En principe, chaque classe doit disposer d’un créneau de 2h - sous réserve que tous les élèves puissent rentrer ensemble dans une salle informatique - pour passer les tests de positionnement initial PIX et la certification.

Et concrètement cela donne quoi ?

Dans l’académie, le rectorat a décidé d’enclencher le processus, en mettant la pression sur les personnels de direction, qui se sont parfois souvent dépêchés de la mettre sur les équipes, les PP, les référents numériques, etc., en fonction des établissements : la machine à déléguer fonctionne à plein... Bref, une surcharge forte de travail, à un moment où aucune formation, aucune réelle information n’ont été communiquées aux équipes qui ont franchement d’autres priorités pédagogiques dans le cadre d’une rentrée difficile où ils ont à coeur d’accompagner au mieux les élèves en remédiant aux lacunes que le confinement n’a pas manqué de créer.

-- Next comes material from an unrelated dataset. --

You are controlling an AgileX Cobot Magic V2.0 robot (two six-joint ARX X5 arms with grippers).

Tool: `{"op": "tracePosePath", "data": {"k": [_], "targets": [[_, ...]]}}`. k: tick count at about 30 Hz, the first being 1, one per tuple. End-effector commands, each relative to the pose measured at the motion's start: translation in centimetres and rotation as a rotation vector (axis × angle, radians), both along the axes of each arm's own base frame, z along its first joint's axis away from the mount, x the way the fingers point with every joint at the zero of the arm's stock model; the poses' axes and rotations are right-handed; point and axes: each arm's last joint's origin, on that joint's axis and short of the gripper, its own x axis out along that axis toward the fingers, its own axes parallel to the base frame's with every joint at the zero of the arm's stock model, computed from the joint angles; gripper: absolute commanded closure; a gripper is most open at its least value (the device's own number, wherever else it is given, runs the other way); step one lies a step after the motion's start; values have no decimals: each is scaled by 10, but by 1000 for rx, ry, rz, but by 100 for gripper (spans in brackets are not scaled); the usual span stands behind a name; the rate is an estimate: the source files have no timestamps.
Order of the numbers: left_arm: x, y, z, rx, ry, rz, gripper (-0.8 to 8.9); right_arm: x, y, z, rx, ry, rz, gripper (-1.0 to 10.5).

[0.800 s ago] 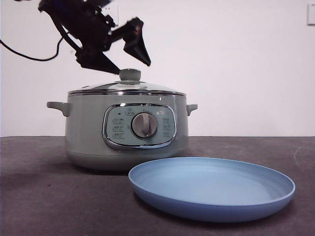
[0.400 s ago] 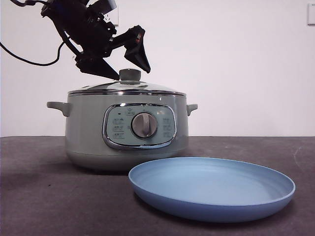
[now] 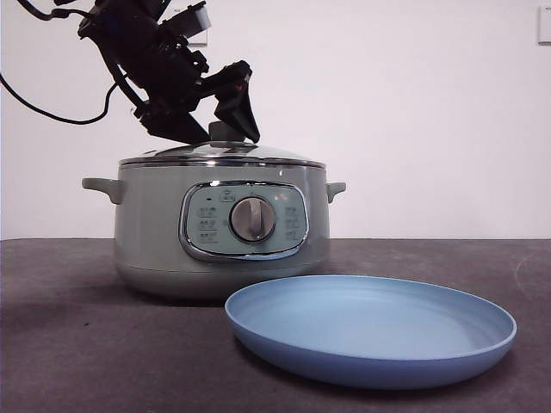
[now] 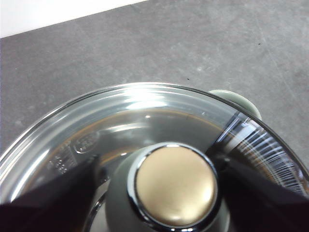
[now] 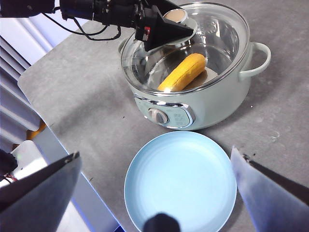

Cadrer les choses localement

La responsabilité de l’organisation de la certification incombe au chef d’établissement, qui en arrête les modalités pratiques et les met en oeuvre. Mais, particulièrement au lycée, il est important d’exiger que cette certification ne viennent pas désorganiser encore plus les enseignements dont la continuité va être mise à mal par le nouveau calendrier, par ailleurs déjà inacceptable du baccalauréat. Il est en outre hors de question que cela s’ajoute à la charge de travail des professeurs principaux.

Des collègues peuvent se voir demander de surveiller la passation des diverses étapes de la certification, mais cela doit se faire sur temps de classe ou, si cela est réalisé en dehors, donner lieu au versement d’HSE. Il convient en outre de veiller à répartir la charge de travail, qui ne peut reposer intégralement sur les professeurs documentalistes ou quelques AED, comme on a déjà pu le voir dans certains établissements de l’académie.

Problèmes de fond

Sur le fond, il s’agit une nouvelle fois d’une certification de compétences non strictement scolaire, qui se rajoute aux missions sans temps à y consacrer, ni formation prévue pour les personnels prévue (seul un document de présentation se trouve en ligne ; sur Eduscol, le ministère se contente de renvoyer les enseignants vers des fiches, contraignant les collègues à aller sur le site PIX et de s’y auto-former... sur leur temps libre !

La question se pose à nouveau du développement d’un dispositif qui a vocation à accompagner chaque individu tout au long de sa vie et à être inscrit au registre des compétences professionnelles (donc qui sera potentiellement exigible pour un emploi), sans être en rien rattaché à un quelconque diplôme, ni réelle obligation de financer le surcroît de formation qu’il demande : une manière renvoyer, une fois de plus, chaque individu à lui-même, et d’en faire « un acteur de sa propre réussite », au risque d’en supporter seul les échecs... C’est la même logique, que dénonce le SNES-FSU, qui conduit aux certifications (payantes) en langues vivantes, ou ailleurs, et qui finissent par dévaloriser les diplômes eux-mêmes en entretenant une forme de concurrence avec eux.